WORK TO BE COMPLETED
In the data below, which lines contain "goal"? List them by copying each one.

Entries taken from a collection:
_ _ _ _

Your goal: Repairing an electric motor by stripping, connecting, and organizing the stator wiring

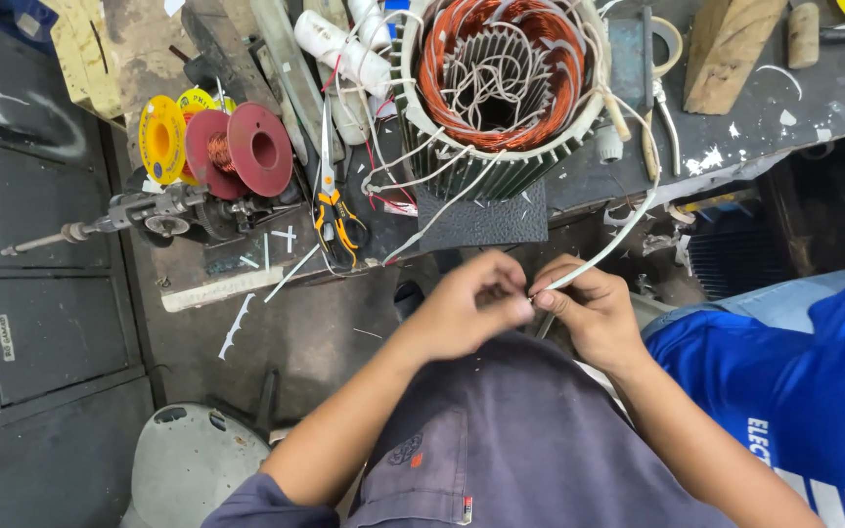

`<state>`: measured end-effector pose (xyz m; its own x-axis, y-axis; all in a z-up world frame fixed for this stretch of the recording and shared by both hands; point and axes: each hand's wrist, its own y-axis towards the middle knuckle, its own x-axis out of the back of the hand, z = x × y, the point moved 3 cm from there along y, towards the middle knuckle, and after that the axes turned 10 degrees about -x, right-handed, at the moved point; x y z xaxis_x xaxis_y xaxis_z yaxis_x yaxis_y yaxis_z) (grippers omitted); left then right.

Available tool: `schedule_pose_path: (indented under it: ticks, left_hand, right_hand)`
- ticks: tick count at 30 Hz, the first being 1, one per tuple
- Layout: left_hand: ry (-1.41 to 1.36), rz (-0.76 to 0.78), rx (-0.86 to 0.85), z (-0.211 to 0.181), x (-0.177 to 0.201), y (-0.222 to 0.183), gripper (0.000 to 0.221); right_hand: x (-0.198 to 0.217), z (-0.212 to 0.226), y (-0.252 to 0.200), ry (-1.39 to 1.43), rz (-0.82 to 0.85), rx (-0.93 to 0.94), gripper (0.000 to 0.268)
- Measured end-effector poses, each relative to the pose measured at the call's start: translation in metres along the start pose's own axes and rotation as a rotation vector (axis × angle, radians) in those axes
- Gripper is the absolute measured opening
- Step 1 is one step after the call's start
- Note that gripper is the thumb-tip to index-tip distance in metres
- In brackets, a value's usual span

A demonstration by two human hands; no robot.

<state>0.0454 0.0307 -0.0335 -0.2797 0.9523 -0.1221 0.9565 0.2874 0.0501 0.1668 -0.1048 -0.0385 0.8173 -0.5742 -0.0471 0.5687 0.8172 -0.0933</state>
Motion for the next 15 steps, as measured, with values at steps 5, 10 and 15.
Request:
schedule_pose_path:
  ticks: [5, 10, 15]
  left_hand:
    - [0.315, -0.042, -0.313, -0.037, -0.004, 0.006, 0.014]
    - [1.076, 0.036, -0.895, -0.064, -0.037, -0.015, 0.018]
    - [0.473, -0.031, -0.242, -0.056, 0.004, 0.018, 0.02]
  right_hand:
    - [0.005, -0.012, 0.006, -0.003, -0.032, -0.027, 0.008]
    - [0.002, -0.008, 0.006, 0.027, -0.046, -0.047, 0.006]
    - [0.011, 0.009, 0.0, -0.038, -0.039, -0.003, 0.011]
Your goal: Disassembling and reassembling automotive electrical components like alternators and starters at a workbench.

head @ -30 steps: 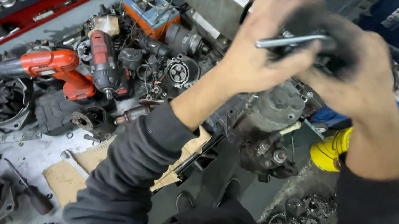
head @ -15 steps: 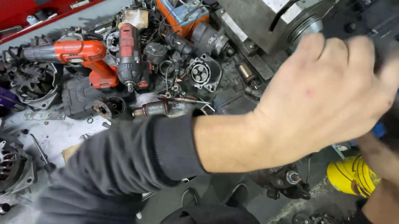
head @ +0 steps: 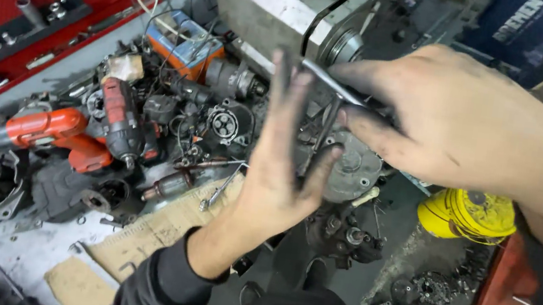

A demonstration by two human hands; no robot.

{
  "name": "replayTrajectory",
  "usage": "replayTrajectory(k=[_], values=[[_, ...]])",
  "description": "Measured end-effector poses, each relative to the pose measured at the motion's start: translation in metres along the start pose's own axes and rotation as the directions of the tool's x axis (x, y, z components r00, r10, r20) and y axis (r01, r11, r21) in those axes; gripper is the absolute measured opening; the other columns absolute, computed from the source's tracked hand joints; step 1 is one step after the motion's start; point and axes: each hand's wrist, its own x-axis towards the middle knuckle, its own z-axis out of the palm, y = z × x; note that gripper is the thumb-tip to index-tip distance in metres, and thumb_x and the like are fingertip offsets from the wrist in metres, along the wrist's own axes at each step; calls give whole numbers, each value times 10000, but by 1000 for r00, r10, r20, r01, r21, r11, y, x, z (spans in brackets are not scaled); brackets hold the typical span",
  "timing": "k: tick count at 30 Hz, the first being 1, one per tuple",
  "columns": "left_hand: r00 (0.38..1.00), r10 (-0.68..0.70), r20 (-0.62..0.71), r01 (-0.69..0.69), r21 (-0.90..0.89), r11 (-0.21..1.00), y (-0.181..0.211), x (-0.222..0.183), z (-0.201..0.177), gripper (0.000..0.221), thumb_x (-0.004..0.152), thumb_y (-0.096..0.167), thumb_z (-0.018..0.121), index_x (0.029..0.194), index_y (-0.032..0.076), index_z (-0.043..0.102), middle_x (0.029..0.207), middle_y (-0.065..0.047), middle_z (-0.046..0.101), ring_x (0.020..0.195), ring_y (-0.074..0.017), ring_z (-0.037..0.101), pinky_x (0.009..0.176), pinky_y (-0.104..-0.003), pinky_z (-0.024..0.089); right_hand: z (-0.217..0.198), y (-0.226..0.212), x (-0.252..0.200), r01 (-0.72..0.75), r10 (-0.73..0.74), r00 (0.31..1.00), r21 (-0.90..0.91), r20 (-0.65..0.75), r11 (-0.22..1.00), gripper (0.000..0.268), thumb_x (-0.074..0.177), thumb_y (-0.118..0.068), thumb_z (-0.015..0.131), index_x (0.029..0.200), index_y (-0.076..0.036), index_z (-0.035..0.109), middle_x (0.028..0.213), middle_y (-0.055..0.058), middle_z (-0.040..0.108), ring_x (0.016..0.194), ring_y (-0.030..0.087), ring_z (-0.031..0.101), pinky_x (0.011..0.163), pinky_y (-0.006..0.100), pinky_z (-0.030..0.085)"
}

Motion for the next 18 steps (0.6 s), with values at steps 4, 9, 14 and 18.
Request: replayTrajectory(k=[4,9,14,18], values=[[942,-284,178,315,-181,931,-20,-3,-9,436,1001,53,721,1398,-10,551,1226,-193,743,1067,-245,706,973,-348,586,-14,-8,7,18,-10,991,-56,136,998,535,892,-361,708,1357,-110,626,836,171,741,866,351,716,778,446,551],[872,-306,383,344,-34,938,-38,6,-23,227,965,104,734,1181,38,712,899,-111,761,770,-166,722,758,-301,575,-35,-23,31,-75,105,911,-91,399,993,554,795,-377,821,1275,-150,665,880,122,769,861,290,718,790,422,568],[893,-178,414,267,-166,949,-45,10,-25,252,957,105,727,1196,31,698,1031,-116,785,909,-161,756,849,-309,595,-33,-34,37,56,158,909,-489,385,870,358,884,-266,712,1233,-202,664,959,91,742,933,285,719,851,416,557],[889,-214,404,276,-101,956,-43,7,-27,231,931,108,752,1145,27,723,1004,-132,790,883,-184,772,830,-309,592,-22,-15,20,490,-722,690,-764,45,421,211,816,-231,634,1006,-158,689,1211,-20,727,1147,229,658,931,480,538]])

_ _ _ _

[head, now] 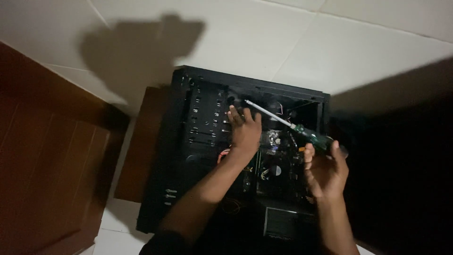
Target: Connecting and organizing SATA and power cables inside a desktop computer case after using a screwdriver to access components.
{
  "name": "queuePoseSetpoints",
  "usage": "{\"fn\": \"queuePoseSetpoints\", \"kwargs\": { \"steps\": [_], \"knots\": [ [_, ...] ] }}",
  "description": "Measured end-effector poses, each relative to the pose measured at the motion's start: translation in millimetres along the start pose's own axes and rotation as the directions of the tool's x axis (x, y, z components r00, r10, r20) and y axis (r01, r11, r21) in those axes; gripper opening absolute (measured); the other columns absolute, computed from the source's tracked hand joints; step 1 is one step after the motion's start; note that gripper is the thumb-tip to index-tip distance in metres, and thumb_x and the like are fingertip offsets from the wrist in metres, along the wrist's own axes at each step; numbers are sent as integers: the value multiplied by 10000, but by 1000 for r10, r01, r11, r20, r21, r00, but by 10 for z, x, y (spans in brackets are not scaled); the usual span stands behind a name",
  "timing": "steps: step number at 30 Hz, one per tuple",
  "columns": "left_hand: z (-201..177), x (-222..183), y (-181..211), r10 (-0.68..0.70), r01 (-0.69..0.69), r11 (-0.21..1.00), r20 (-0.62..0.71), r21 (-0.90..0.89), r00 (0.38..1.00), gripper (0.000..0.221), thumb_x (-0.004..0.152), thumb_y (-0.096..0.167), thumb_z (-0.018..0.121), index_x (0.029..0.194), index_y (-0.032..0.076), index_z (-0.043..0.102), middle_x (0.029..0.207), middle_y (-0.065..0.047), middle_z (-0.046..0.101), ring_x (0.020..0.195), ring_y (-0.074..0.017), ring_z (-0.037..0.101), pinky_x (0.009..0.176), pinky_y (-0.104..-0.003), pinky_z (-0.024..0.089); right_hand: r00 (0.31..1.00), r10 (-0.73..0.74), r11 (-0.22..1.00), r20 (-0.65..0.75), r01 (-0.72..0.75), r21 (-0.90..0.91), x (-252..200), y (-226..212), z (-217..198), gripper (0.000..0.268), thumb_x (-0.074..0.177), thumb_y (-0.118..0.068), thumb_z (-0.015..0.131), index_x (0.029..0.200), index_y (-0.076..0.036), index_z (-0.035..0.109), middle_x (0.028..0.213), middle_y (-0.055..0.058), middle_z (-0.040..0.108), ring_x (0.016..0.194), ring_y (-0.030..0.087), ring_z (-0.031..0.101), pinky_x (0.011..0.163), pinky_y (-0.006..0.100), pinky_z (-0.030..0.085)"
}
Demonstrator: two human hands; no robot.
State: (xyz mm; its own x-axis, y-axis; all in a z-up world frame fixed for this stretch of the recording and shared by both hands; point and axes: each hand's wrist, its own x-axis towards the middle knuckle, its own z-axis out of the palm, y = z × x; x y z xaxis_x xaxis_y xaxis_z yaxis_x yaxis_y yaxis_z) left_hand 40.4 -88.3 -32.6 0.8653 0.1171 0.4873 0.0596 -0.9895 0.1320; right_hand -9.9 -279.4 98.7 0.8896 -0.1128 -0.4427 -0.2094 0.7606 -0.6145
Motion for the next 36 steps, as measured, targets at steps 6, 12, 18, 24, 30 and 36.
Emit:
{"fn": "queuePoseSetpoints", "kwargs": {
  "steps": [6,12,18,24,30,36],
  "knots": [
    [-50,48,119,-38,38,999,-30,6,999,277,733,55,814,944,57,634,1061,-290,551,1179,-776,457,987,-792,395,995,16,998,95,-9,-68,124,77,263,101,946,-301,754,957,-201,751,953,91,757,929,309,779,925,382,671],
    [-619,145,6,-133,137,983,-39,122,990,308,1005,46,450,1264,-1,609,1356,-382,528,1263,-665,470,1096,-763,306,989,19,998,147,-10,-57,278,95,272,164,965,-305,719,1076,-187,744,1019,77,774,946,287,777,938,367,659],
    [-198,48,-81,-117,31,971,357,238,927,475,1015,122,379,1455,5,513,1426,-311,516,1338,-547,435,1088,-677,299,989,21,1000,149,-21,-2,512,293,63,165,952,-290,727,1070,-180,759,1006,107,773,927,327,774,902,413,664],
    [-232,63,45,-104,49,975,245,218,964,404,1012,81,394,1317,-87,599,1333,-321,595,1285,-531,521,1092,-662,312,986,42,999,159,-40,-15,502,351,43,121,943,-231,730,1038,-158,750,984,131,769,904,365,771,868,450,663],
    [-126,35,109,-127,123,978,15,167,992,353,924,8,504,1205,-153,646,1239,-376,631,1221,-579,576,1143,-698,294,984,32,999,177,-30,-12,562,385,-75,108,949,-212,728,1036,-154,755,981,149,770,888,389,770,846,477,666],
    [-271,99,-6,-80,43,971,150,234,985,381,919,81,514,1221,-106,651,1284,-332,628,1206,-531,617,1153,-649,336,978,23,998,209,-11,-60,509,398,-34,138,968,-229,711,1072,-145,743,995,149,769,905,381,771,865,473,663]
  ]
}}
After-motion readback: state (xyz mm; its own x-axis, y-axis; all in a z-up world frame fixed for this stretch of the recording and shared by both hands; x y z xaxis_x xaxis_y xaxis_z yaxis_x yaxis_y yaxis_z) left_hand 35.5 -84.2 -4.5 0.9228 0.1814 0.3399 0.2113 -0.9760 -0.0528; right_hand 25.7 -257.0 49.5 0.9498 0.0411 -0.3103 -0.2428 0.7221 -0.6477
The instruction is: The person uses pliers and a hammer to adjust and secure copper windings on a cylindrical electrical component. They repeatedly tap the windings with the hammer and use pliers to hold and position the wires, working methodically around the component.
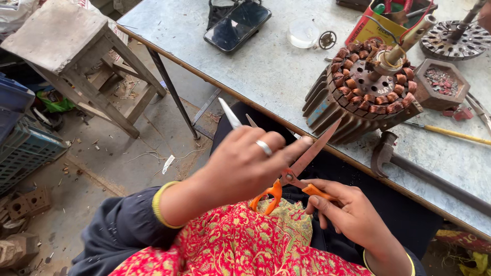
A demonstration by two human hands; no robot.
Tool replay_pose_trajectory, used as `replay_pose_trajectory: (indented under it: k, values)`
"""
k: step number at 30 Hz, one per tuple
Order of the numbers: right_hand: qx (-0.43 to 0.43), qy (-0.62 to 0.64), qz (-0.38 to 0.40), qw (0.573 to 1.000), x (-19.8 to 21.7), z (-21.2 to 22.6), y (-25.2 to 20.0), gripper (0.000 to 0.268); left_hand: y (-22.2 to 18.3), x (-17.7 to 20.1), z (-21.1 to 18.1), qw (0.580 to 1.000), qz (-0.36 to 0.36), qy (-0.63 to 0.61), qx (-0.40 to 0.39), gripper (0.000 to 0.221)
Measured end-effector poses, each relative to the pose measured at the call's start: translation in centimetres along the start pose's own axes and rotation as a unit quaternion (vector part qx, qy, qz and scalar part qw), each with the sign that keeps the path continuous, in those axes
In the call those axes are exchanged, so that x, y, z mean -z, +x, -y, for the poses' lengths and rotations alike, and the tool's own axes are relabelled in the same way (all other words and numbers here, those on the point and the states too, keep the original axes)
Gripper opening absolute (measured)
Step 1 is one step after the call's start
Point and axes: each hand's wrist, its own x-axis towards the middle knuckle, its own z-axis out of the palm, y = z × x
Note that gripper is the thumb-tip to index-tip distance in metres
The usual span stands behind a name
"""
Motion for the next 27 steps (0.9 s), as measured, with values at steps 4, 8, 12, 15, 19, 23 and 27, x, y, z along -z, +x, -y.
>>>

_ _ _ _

TASK RESULT
Your goal: Repairing an electric motor by stripping, connecting, and organizing the stator wiring
Your goal: Disassembling and reassembling automotive electrical components like alternators and starters at a workbench.

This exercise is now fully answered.